Sanaa Abrar, Advocacy Director of United We Dream:

“The House Republicans who voted for this budget are siding with agencies that terrorize immigrant families, separate children from their parents and keep them in cages. You cannot say you want to protect immigrants from Trump’s inhumane policies, while handing DHS a multi-billion dollar check to escalate mass deportations. We need leaders who will demand these agencies are defunded while communities of color in our country continue to suffer.”

John C. Yang, president and executive director of Asian Americans Advancing Justice | AAJC:

"It is unconscionable for Congress to spend more money on immigration agents and jails for traumatized families. Congress must provide a check on the morally bankrupt actions taken by this administration, not vote to bolster their actions.”  

Isabel J. Sanchez, National Policy Advocate of Coalition for Humane Immigrant Rights - CHIRLA:
"Congressional Members who voted for the DHS fiscal year 2019 bill should be ashamed of themselves. Instead of allocating more funds to fuel the inhumane enforcement machine --which is clearly flawed and continues to prey on our immigrant communities-- Congress should focus on conducting oversight and accountability of DHS.  While the dollar-spewing spigot keeps filling the coffers of this rogue Department, the separation of families and the affront to our national values will not stop."

Vicki B. Gaubeca, Director of the Southern Border Communities Coalition:

"The House Appropriations Committee kowtowed to Trump's deportation force and passed a homeland security spending bill that would continue the traumatic separation of children from their families and waste $5 billion on 200 new miles of a harmful border wall. The committee even refused to re-allocate the costs of one mile of border wall to support firefighters.  Our communities need revitalization, not further border militarization."

Richard Morales, Policy and Program Director for LA RED/Faith In Action:

"Congress must stop turning a blind eye to the roguish behavior of the immigration enforcement agencies and restore order. Lawmakers are well aware of the failures of the administration's policies and agencies’ mismanagement, not the least of which is the family separations at the border and in the interior. Now is the time for Congress to say 'No,’ to Trump's wasteful border wall; negligent use of taxpayer money to essentially bribe local government officials, such as sheriffs, to cooperate with ICE detentions; and other tools Trump is using to institutionalize his violence against immigrant communities.”

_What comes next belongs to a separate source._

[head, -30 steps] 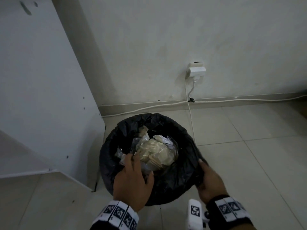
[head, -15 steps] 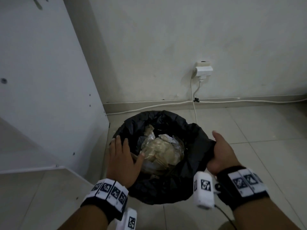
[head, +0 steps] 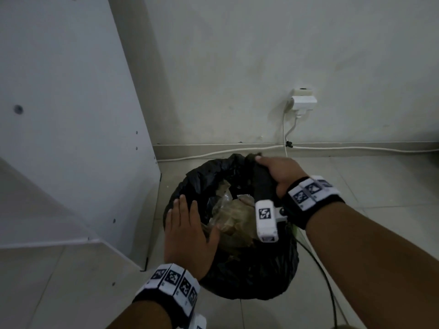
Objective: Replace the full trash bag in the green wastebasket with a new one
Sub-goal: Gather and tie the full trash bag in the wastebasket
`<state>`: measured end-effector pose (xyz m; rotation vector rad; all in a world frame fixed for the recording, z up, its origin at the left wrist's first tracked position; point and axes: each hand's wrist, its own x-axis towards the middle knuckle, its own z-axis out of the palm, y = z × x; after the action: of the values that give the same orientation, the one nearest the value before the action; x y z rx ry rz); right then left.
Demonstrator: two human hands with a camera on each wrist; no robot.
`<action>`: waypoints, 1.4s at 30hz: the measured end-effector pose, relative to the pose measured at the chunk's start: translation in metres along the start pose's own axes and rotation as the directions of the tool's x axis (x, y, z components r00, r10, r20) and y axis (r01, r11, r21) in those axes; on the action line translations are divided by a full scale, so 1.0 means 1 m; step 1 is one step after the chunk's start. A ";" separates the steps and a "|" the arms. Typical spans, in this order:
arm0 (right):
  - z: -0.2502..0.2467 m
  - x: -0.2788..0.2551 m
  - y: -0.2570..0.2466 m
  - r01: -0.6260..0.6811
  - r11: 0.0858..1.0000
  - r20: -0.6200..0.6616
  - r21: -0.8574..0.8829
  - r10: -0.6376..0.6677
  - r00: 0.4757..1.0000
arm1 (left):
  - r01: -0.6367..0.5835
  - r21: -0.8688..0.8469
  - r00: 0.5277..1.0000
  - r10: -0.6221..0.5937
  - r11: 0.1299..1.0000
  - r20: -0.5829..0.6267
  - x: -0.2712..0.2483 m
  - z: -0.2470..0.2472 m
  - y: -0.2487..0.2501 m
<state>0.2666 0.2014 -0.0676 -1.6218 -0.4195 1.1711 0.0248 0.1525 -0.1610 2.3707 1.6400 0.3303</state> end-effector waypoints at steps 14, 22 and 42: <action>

Heidi Altman, Director of Policy for the National Immigrant Justice Center:

“Today, the U.S. House of Representatives Appropriations Committee squandered its opportunity to hold ICE and CBP accountable for fiscally irresponsible and morally reprehensible actions that terrorize families and American communities. Taxpayers should not be forced to pay for an incarceration and deportation system that routinely operates outside the bounds of the U.S. Constitution, laws, fundamental human right principles, and basic morality. Congress must cut funding for immigration detention and enforcement.”